Le 6 février est universellement institué comme journée internationale de lutte contre les mutilations génitales féminines. Une forme de violence faites aux femmes et filles. En riposte à ce fléau, plusieurs organisations à travers le monde en font tout un combat pour prohiber la pratique. Nous avons fait réagir les citoyens à l’occasion de cette célébration qui fut des plus remarquables en Guinée

” A mon sens, l’excision est une chose anormale, parce qu’elle a beaucoup de conséquences qui nuisent à la santé de la femme. Et aussi le fait de dire que c’est pour éduquer n’a pas de sens parcequ’il y’a bien d’autres formes d’éducation que de passer par là. Donc, il serait mieux qu’on la banisse” souligne Fadima Koulibaly membre du club des jeunes filles leaders de Guinée.

Certains hommes se sentent aussi concernés par cette situation, Ibrahim Sory Camara est étudiant en journalisme

“Je pense que l’excision est une pratique dont la nocivité n’a d’égal que sa dangerosité.

1- Aujourd’hui c’est devenu un commerce pour les femmes qui le font car beaucoup d’exciseuses ont arrêtés la pratique, cette rareté fait que celles qui s’obstinent à le faire gagnent beaucoup d’avantages financiers et matériels. Elles, en réalité, n’ont aucune valeur éducative à transmettre aux victimes.

2- je pense même que c’est prétentieux et abusé pour nous Hommes croyant de penser qu’il y a un organe de trop dans l’œuvre que Dieu lui même a conçue.

Et de nous mettre à “parfaire” cet organe” a-t-il souligné.

Delphine Loua est étudiante elle nous donne son point de vue ” l’excision est une pratique archaïque, je ne sais pas pourquoi nos parents tiennent encore à ça.
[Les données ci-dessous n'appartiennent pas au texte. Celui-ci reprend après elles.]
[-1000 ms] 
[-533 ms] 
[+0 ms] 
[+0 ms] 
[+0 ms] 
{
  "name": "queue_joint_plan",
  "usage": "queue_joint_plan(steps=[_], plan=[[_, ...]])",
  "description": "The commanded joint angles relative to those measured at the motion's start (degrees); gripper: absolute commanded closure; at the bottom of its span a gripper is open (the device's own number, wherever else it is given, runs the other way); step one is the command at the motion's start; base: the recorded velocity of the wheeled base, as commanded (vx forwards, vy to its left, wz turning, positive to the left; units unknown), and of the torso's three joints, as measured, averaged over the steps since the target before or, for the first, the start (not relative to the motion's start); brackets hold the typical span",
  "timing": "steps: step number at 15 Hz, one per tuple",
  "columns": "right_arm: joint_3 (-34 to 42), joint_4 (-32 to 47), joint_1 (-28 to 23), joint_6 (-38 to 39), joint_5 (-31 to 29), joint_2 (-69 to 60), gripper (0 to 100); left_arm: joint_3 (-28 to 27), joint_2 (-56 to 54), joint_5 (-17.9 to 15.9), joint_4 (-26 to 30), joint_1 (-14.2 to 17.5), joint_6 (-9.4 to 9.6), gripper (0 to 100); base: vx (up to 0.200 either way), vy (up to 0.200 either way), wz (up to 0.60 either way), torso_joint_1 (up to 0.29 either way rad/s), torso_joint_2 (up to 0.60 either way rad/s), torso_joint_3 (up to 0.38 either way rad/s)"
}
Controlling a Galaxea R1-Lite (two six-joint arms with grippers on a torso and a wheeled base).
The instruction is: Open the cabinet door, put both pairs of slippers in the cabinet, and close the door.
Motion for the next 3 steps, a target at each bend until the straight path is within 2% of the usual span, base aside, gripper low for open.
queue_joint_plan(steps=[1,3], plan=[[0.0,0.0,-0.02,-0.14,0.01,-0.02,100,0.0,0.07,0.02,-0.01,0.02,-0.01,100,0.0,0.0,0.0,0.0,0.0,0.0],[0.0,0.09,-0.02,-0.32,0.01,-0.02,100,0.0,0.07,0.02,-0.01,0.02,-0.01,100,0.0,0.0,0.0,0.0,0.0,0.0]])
Ils ne veulent pas abandonner pourtant je sais pas à quoi ça sert, ça ne colle pas du tout à la réalité. Tous les arguments qu’ils placent ne collent plus , ni l’éducation, ni le besoin de tenir son foyer on n’a pas besoin d’être excisée pour apprendre ces choses là déjà que l’éducation c’est toute la vie je sais pas en quoi un moment peut nous être utile, c’est une question de conscience”

La Guinée occupe toujours la deuxième place après la Somalie et plusieurs personnes y restent encore campées sur leur position à ne pas vouloir abandonner la pratique qui, selon elles est une tradition et doit être maintenue.

Les ONG et associations tout en se multipliant, ne lâchent pas prise non plus.